**Exercise**: Go to the line below that has "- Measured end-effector", print it and each line after it exactly, and stop after the line that has "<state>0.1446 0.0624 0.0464"; leave out pictures.

*** Provided entries ***

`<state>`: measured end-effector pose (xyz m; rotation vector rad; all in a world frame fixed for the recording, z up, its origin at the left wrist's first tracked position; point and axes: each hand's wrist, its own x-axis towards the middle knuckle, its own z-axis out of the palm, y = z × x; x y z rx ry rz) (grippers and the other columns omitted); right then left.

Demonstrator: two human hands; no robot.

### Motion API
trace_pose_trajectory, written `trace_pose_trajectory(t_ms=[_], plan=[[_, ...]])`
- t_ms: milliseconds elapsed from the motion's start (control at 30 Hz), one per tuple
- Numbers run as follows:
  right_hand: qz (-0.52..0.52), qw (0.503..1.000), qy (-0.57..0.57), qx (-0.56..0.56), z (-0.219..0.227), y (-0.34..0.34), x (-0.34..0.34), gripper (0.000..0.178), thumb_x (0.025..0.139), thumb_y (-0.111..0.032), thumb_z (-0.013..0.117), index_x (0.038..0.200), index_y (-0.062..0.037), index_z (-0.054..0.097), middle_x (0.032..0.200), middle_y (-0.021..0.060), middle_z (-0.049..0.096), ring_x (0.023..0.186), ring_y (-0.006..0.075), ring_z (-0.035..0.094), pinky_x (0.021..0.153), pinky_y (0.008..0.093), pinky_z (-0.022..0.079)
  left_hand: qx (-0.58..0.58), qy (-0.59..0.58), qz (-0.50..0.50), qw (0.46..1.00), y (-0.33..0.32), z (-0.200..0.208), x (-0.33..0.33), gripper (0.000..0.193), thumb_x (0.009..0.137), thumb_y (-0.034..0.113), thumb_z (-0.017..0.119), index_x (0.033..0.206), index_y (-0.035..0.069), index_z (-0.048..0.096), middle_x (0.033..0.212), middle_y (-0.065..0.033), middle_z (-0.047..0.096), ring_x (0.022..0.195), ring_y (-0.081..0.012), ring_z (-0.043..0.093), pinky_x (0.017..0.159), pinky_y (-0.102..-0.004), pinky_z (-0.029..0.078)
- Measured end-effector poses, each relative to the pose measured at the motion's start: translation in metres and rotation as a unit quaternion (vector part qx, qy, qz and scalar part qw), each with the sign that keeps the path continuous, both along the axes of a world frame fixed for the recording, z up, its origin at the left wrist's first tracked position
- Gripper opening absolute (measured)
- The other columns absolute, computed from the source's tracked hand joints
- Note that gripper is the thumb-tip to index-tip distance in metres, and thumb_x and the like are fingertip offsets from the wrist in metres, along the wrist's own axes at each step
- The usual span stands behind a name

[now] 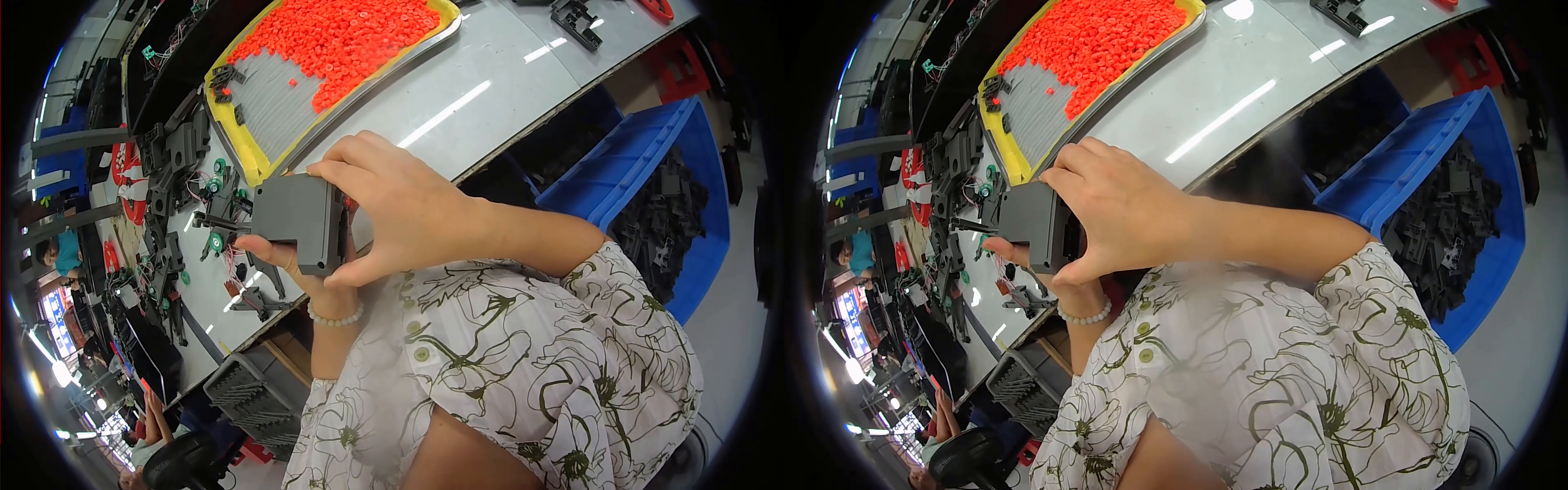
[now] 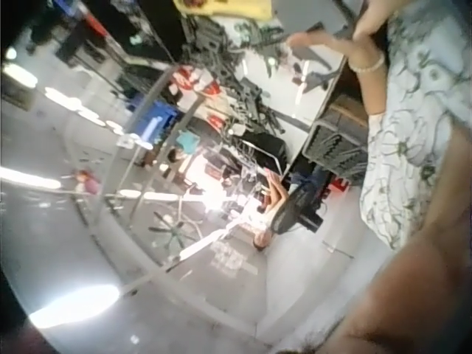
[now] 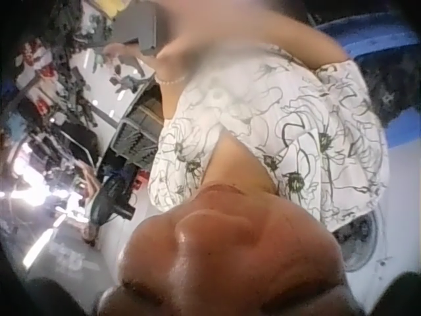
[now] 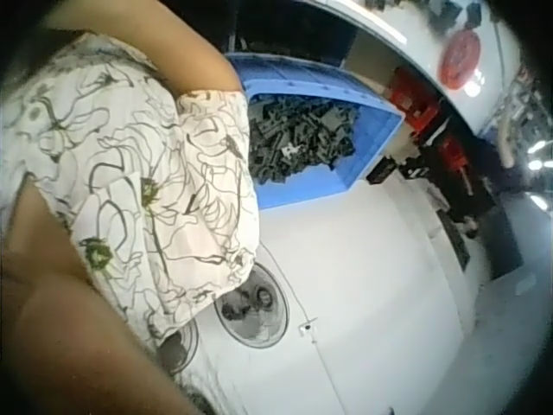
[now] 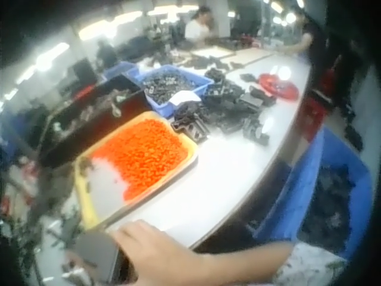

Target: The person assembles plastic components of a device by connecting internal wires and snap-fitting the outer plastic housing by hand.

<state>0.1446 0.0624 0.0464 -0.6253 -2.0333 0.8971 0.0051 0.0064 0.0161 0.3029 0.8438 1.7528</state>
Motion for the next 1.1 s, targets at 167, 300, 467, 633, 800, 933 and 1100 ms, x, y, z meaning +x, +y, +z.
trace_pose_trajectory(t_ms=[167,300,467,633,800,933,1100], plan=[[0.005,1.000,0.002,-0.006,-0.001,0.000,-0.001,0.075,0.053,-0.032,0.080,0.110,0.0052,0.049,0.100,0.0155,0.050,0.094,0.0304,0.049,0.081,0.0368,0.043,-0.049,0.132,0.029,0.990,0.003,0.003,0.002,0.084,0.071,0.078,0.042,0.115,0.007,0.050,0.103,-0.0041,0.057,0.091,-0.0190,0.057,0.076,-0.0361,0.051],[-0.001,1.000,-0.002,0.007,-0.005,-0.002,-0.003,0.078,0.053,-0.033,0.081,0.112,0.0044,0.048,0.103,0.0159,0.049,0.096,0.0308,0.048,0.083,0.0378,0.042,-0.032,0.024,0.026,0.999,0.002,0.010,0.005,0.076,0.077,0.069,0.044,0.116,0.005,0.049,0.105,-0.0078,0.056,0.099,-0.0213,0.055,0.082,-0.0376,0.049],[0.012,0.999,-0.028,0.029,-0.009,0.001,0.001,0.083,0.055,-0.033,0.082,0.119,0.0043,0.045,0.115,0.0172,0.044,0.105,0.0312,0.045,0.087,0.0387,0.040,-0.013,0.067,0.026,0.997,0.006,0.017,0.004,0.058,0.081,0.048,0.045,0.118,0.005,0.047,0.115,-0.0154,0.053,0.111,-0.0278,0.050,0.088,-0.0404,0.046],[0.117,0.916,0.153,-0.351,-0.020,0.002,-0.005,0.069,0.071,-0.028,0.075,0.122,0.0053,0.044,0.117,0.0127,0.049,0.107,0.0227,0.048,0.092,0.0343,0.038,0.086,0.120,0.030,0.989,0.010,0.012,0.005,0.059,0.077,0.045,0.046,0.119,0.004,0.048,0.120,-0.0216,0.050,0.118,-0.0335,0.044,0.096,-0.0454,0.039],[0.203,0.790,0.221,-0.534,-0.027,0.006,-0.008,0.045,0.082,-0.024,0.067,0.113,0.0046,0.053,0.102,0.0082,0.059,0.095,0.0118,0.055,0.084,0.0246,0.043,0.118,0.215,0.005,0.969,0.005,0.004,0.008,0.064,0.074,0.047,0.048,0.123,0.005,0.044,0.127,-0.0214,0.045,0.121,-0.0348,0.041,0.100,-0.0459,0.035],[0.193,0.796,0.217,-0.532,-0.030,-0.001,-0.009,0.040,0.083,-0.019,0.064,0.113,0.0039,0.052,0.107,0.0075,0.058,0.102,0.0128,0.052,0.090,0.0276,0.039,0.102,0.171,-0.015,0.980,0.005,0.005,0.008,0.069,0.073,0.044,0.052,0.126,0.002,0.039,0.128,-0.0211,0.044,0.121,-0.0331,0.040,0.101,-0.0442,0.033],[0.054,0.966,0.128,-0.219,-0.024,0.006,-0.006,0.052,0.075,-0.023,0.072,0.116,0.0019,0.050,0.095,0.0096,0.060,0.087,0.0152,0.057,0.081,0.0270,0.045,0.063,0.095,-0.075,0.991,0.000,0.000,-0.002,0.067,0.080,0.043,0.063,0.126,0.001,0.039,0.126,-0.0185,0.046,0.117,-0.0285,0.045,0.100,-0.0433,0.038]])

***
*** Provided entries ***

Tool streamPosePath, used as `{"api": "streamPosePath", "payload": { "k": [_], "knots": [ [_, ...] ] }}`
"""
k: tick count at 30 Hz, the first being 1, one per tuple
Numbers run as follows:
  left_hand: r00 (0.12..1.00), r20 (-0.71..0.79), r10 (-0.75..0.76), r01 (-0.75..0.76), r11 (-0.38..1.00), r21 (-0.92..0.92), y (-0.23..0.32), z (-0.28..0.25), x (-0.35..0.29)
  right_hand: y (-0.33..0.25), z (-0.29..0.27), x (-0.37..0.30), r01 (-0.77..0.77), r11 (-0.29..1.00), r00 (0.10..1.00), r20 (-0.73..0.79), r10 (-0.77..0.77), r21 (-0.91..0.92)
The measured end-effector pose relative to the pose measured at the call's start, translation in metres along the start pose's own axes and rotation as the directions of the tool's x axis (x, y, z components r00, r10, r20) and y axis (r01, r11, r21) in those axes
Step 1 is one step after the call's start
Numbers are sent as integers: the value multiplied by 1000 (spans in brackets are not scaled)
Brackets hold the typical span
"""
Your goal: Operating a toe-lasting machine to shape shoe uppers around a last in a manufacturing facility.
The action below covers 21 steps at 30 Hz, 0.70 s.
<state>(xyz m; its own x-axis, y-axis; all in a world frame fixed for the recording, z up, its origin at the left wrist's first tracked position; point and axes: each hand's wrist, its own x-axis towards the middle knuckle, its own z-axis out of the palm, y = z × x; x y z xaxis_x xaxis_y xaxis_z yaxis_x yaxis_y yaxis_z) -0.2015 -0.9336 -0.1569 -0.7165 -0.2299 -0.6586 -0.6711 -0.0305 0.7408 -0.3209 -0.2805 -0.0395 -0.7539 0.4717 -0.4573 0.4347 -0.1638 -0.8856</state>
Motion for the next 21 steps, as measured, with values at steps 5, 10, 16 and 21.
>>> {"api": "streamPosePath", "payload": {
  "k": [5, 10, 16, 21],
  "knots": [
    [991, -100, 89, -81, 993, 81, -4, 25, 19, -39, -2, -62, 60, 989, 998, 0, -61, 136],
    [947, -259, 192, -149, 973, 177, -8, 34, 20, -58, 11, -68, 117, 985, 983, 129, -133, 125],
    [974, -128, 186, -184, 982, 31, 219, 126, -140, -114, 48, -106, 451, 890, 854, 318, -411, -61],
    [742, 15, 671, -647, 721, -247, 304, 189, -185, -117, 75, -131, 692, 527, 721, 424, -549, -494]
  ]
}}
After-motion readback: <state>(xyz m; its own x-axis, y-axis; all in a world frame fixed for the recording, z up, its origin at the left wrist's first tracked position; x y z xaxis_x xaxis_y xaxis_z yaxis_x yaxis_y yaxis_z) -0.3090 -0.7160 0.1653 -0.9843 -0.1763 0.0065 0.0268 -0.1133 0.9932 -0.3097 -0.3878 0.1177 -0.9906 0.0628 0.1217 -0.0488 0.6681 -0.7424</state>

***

**Response for this exercise**:
- Measured end-effector poses, each relative to the pose measured at the motion's start: translation in metres and rotation as a unit quaternion (vector part qx, qy, qz and scalar part qw), each with the sign that keeps the path continuous, both along the axes of a world frame fixed for the recording, z up, its origin at the left wrist's first tracked position
- Gripper opening absolute (measured)
- The other columns absolute, computed from the source's tracked hand joints
- Note that gripper is the thumb-tip to index-tip distance in metres, and thumb_x and the like are fingertip offsets from the wrist in metres, along the wrist's own axes at each step
- The usual span stands behind a name

[now] 
[now] 
[now] 
[now] 
[now] 

Target: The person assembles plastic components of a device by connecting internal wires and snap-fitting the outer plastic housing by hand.

<state>0.1446 0.0624 0.0464 -0.6253 -2.0333 0.8971 0.0051 0.0064 0.0161 0.3029 0.8438 1.7528</state>

No more work is left in this exercise.